- _What to produce_: Copy out the complete listing, word for word.
Top of Available data
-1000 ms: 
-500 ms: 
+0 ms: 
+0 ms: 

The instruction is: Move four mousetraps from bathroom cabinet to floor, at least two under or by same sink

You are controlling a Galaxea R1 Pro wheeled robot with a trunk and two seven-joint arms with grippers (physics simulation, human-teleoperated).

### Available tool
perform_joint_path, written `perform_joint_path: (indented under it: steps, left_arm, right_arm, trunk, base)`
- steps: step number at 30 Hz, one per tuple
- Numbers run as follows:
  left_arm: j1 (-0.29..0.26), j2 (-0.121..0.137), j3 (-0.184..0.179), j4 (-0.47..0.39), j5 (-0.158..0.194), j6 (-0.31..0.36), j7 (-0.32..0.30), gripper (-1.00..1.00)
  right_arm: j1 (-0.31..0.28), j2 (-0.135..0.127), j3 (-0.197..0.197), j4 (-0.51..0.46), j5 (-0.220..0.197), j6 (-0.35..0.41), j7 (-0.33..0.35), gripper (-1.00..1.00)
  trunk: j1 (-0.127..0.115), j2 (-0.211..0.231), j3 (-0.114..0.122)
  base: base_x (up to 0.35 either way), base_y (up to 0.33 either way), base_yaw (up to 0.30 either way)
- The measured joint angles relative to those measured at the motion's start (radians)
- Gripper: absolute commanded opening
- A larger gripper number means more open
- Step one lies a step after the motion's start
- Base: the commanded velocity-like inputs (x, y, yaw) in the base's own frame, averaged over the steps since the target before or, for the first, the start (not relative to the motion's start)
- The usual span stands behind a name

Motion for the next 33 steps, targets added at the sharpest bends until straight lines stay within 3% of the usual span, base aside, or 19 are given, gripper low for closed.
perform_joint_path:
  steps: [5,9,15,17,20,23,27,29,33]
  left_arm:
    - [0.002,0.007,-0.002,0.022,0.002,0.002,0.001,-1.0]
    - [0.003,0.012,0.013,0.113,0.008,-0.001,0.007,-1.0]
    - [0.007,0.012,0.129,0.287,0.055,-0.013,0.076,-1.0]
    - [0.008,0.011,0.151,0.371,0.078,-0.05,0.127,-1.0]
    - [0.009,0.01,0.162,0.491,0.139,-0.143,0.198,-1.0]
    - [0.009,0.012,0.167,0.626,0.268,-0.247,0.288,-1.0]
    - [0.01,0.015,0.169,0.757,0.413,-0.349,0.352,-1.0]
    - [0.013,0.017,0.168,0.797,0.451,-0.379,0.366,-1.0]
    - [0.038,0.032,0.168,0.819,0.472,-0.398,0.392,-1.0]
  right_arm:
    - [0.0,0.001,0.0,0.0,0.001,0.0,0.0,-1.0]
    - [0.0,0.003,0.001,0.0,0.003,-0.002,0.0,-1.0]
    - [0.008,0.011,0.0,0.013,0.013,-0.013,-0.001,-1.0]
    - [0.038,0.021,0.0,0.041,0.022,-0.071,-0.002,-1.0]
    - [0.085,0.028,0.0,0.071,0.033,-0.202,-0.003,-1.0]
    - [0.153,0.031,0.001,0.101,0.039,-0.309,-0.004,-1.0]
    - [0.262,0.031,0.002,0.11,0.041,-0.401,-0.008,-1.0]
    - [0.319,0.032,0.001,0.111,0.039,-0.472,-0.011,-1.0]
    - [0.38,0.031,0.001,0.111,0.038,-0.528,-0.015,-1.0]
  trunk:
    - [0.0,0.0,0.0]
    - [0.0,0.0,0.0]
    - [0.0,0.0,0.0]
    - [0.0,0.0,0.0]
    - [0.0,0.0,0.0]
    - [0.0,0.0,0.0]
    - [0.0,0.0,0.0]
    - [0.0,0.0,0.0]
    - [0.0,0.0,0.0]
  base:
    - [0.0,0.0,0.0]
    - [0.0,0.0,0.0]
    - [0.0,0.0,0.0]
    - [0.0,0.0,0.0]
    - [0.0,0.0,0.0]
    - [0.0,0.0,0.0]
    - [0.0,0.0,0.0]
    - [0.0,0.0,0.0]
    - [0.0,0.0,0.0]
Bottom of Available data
- _Output for this task_:
-1000 ms: 
-500 ms: 
+0 ms: 
+0 ms: 

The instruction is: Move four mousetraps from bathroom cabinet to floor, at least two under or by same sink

You are controlling a Galaxea R1 Pro wheeled robot with a trunk and two seven-joint arms with grippers (physics simulation, human-teleoperated).

### Available tool
perform_joint_path, written `perform_joint_path: (indented under it: steps, left_arm, right_arm, trunk, base)`
- steps: step number at 30 Hz, one per tuple
- Numbers run as follows:
  left_arm: j1 (-0.29..0.26), j2 (-0.121..0.137), j3 (-0.184..0.179), j4 (-0.47..0.39), j5 (-0.158..0.194), j6 (-0.31..0.36), j7 (-0.32..0.30), gripper (-1.00..1.00)
  right_arm: j1 (-0.31..0.28), j2 (-0.135..0.127), j3 (-0.197..0.197), j4 (-0.51..0.46), j5 (-0.220..0.197), j6 (-0.35..0.41), j7 (-0.33..0.35), gripper (-1.00..1.00)
  trunk: j1 (-0.127..0.115), j2 (-0.211..0.231), j3 (-0.114..0.122)
  base: base_x (up to 0.35 either way), base_y (up to 0.33 either way), base_yaw (up to 0.30 either way)
- The measured joint angles relative to those measured at the motion's start (radians)
- Gripper: absolute commanded opening
- A larger gripper number means more open
- Step one lies a step after the motion's start
- Base: the commanded velocity-like inputs (x, y, yaw) in the base's own frame, averaged over the steps since the target before or, for the first, the start (not relative to the motion's start)
- The usual span stands behind a name

Motion for the next 33 steps, targets added at the sharpest bends until straight lines stay within 3% of the usual span, base aside, or 19 are given, gripper low for closed.
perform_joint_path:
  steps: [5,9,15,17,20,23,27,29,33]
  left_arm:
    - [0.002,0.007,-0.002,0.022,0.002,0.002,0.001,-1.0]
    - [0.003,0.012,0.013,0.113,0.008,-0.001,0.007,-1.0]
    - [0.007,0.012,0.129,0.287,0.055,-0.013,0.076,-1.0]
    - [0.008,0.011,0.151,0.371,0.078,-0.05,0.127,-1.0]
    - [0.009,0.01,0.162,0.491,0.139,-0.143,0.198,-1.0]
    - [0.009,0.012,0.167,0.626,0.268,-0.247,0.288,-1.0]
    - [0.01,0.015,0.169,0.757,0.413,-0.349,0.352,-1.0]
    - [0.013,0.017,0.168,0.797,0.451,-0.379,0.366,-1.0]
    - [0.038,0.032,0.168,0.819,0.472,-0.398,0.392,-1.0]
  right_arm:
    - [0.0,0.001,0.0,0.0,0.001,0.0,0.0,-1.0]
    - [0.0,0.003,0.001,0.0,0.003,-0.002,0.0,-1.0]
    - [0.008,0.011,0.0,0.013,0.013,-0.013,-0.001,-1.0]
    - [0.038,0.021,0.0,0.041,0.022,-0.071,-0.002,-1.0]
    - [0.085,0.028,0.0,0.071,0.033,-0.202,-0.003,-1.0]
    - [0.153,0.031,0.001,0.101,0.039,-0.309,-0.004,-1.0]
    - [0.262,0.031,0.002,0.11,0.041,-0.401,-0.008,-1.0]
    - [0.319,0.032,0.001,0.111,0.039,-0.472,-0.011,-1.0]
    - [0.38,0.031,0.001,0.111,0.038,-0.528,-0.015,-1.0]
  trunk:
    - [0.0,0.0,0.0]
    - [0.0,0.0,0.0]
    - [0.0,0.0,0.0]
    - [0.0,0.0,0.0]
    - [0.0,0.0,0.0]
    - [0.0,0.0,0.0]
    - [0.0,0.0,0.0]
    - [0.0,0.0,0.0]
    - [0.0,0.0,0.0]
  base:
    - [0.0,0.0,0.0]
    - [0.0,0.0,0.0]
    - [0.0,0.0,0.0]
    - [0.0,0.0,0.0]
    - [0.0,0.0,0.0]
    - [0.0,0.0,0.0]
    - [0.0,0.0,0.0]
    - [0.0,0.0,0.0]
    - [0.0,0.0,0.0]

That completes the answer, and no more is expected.